*TASK DIRECTIONS*
Return all of the records exactly.

*EXERCISE MATERIALS*

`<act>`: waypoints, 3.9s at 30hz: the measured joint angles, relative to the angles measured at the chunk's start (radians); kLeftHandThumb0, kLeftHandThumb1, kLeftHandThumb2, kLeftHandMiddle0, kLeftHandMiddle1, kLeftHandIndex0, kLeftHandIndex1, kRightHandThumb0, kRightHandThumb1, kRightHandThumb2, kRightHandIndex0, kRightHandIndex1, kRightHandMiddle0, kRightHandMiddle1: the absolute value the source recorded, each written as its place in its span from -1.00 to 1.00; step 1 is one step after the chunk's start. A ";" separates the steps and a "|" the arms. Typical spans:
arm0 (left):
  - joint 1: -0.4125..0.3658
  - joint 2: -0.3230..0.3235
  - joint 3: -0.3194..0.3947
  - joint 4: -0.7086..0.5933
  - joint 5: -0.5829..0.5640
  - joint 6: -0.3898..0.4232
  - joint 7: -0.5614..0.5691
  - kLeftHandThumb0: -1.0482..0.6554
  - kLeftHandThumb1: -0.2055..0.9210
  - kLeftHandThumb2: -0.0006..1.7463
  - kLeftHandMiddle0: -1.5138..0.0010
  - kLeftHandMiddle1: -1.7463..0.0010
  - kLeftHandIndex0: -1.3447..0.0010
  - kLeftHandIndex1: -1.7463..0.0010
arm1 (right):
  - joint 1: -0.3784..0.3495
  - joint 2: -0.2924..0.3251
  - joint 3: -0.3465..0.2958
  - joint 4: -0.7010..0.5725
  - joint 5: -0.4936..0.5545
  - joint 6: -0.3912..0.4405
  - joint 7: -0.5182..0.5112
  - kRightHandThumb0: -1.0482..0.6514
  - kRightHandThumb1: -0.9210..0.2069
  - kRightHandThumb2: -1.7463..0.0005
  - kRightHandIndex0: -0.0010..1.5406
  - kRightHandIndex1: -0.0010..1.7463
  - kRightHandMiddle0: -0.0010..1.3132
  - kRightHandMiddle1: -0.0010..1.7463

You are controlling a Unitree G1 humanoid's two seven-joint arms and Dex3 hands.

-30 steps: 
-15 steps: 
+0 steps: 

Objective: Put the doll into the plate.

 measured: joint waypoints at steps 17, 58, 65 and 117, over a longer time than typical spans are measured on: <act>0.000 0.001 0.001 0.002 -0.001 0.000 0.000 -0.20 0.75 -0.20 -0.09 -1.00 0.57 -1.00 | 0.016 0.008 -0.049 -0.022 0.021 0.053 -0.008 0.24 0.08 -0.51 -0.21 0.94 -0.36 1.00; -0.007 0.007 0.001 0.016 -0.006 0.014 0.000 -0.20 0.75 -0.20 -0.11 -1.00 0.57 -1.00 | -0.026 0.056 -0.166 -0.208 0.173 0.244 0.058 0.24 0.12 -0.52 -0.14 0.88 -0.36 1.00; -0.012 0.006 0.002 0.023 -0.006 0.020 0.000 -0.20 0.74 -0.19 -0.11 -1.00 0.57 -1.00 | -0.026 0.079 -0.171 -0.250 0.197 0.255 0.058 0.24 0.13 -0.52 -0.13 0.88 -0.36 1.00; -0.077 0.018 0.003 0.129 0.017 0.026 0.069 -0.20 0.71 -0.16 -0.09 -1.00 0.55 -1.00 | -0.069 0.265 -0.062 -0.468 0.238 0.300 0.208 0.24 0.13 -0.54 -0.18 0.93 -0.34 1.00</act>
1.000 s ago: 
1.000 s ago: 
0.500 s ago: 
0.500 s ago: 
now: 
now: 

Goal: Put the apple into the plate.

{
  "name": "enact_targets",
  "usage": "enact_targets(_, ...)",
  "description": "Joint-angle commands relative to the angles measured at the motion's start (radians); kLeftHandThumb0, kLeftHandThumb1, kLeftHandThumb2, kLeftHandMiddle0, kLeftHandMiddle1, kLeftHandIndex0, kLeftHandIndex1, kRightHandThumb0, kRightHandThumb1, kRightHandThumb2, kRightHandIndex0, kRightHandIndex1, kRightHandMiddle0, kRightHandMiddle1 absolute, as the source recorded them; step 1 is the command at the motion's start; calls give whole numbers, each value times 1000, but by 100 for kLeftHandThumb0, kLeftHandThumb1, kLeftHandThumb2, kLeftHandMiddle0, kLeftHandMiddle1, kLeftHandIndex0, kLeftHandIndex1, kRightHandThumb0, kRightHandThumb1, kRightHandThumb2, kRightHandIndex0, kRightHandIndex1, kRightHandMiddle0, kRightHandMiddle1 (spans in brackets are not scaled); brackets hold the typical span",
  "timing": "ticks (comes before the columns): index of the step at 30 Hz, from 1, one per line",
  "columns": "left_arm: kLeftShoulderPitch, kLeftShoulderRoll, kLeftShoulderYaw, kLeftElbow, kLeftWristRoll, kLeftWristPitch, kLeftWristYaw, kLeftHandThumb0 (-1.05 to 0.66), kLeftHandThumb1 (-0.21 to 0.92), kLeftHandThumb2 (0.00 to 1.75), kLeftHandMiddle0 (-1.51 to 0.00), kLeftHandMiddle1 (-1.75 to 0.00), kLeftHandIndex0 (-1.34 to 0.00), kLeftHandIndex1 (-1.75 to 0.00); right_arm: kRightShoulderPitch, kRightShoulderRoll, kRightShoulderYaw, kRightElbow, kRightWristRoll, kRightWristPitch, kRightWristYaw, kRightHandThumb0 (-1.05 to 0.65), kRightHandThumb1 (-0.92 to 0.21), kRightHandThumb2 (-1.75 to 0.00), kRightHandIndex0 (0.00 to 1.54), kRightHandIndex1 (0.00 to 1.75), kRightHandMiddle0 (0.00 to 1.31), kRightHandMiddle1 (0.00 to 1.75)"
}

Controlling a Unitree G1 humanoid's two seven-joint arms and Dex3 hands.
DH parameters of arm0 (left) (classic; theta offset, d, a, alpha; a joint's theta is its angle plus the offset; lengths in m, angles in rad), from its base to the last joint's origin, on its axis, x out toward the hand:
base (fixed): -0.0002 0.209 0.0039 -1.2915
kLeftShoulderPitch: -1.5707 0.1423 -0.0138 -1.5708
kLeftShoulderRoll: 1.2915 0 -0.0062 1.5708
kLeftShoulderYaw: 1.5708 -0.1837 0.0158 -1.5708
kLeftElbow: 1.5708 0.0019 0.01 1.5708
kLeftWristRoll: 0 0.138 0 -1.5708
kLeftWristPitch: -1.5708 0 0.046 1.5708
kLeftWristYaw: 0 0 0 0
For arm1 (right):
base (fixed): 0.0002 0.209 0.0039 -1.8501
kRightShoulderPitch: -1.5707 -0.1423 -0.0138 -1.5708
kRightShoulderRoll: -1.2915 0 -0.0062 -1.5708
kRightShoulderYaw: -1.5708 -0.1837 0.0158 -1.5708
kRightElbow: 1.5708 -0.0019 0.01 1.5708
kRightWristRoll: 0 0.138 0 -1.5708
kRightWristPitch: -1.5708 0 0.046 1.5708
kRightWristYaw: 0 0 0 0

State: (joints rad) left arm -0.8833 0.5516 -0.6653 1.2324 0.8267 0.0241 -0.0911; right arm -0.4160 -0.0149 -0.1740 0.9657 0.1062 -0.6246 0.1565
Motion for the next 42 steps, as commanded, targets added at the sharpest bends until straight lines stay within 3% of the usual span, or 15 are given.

*ANSWER SPACE*
`<act>`: waypoints, 3.9s at 30hz: the measured joint angles, relative to the angles measured at the chunk's start (radians); kLeftHandThumb0, kLeftHandThumb1, kLeftHandThumb2, kLeftHandMiddle0, kLeftHandMiddle1, kLeftHandIndex0, kLeftHandIndex1, kRightHandThumb0, kRightHandThumb1, kRightHandThumb2, kRightHandIndex0, kRightHandIndex1, kRightHandMiddle0, kRightHandMiddle1: the absolute value the source recorded, each written as its place in its span from -1.00 to 1.00; step 1 is one step after the chunk's start. A ";" separates the steps and a "|" the arms. Typical spans:
arm0 (left):
  - joint 1: -0.4125..0.3658
  - joint 2: -0.3230..0.3235
  - joint 3: -0.3194..0.3947
  - joint 4: -0.7086..0.5933
  - joint 5: -0.5829..0.5640
  - joint 6: -0.3898..0.4232
  - joint 7: -0.5614..0.5691
  - kLeftHandThumb0: -1.0482..0.6554
  - kLeftHandThumb1: -0.2055..0.9210
  - kLeftHandThumb2: -0.0006..1.7463
  - kLeftHandMiddle0: -1.5138..0.0010
  - kLeftHandMiddle1: -1.7463..0.0010
  - kLeftHandIndex0: -1.3447..0.0010
  - kLeftHandIndex1: -1.7463..0.0010
arm1 (right):
  - joint 1: -0.3784..0.3495
  - joint 2: -0.2924..0.3251
  - joint 3: -0.3465..0.2958
  - joint 4: -0.7010..0.5725
  - joint 5: -0.4936..0.5545
  - joint 6: -0.3912..0.4405
  - joint 7: -0.5182..0.5112
  - kRightHandThumb0: -1.0482..0.6514
  - kRightHandThumb1: -0.9210..0.2069
  - kRightHandThumb2: -1.7463..0.0005
  - kRightHandIndex0: -0.0010..1.5406
  - kRightHandIndex1: -0.0010..1.7463
  - kRightHandMiddle0: -0.0010..1.3132
  - kRightHandMiddle1: -0.0010..1.7463

You are controlling a Unitree G1 humanoid's two seven-joint arms and Dex3 hands.

-30 steps: 
-15 steps: 
+0 steps: 

Objective: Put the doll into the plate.

 measured: joint waypoints at steps 17, 58, 65 and 117, over a longer time than typical spans are measured on: <act>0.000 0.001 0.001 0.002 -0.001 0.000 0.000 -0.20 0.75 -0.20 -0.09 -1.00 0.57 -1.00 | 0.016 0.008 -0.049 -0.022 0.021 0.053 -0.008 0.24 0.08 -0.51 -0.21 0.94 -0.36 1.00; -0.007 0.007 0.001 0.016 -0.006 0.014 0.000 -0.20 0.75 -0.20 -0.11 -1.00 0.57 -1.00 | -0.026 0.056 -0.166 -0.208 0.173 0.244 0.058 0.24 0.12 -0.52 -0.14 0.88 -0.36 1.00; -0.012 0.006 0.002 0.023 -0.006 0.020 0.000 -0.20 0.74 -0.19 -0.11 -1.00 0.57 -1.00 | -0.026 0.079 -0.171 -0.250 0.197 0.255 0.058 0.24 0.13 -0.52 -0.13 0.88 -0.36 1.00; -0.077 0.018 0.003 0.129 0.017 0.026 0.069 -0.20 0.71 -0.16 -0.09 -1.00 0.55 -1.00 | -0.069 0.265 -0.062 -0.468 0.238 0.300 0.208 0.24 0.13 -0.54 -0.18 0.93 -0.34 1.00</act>
1.000 s ago: 
1.000 s ago: 
0.500 s ago: 
0.500 s ago: 
now: 
now: 

Goal: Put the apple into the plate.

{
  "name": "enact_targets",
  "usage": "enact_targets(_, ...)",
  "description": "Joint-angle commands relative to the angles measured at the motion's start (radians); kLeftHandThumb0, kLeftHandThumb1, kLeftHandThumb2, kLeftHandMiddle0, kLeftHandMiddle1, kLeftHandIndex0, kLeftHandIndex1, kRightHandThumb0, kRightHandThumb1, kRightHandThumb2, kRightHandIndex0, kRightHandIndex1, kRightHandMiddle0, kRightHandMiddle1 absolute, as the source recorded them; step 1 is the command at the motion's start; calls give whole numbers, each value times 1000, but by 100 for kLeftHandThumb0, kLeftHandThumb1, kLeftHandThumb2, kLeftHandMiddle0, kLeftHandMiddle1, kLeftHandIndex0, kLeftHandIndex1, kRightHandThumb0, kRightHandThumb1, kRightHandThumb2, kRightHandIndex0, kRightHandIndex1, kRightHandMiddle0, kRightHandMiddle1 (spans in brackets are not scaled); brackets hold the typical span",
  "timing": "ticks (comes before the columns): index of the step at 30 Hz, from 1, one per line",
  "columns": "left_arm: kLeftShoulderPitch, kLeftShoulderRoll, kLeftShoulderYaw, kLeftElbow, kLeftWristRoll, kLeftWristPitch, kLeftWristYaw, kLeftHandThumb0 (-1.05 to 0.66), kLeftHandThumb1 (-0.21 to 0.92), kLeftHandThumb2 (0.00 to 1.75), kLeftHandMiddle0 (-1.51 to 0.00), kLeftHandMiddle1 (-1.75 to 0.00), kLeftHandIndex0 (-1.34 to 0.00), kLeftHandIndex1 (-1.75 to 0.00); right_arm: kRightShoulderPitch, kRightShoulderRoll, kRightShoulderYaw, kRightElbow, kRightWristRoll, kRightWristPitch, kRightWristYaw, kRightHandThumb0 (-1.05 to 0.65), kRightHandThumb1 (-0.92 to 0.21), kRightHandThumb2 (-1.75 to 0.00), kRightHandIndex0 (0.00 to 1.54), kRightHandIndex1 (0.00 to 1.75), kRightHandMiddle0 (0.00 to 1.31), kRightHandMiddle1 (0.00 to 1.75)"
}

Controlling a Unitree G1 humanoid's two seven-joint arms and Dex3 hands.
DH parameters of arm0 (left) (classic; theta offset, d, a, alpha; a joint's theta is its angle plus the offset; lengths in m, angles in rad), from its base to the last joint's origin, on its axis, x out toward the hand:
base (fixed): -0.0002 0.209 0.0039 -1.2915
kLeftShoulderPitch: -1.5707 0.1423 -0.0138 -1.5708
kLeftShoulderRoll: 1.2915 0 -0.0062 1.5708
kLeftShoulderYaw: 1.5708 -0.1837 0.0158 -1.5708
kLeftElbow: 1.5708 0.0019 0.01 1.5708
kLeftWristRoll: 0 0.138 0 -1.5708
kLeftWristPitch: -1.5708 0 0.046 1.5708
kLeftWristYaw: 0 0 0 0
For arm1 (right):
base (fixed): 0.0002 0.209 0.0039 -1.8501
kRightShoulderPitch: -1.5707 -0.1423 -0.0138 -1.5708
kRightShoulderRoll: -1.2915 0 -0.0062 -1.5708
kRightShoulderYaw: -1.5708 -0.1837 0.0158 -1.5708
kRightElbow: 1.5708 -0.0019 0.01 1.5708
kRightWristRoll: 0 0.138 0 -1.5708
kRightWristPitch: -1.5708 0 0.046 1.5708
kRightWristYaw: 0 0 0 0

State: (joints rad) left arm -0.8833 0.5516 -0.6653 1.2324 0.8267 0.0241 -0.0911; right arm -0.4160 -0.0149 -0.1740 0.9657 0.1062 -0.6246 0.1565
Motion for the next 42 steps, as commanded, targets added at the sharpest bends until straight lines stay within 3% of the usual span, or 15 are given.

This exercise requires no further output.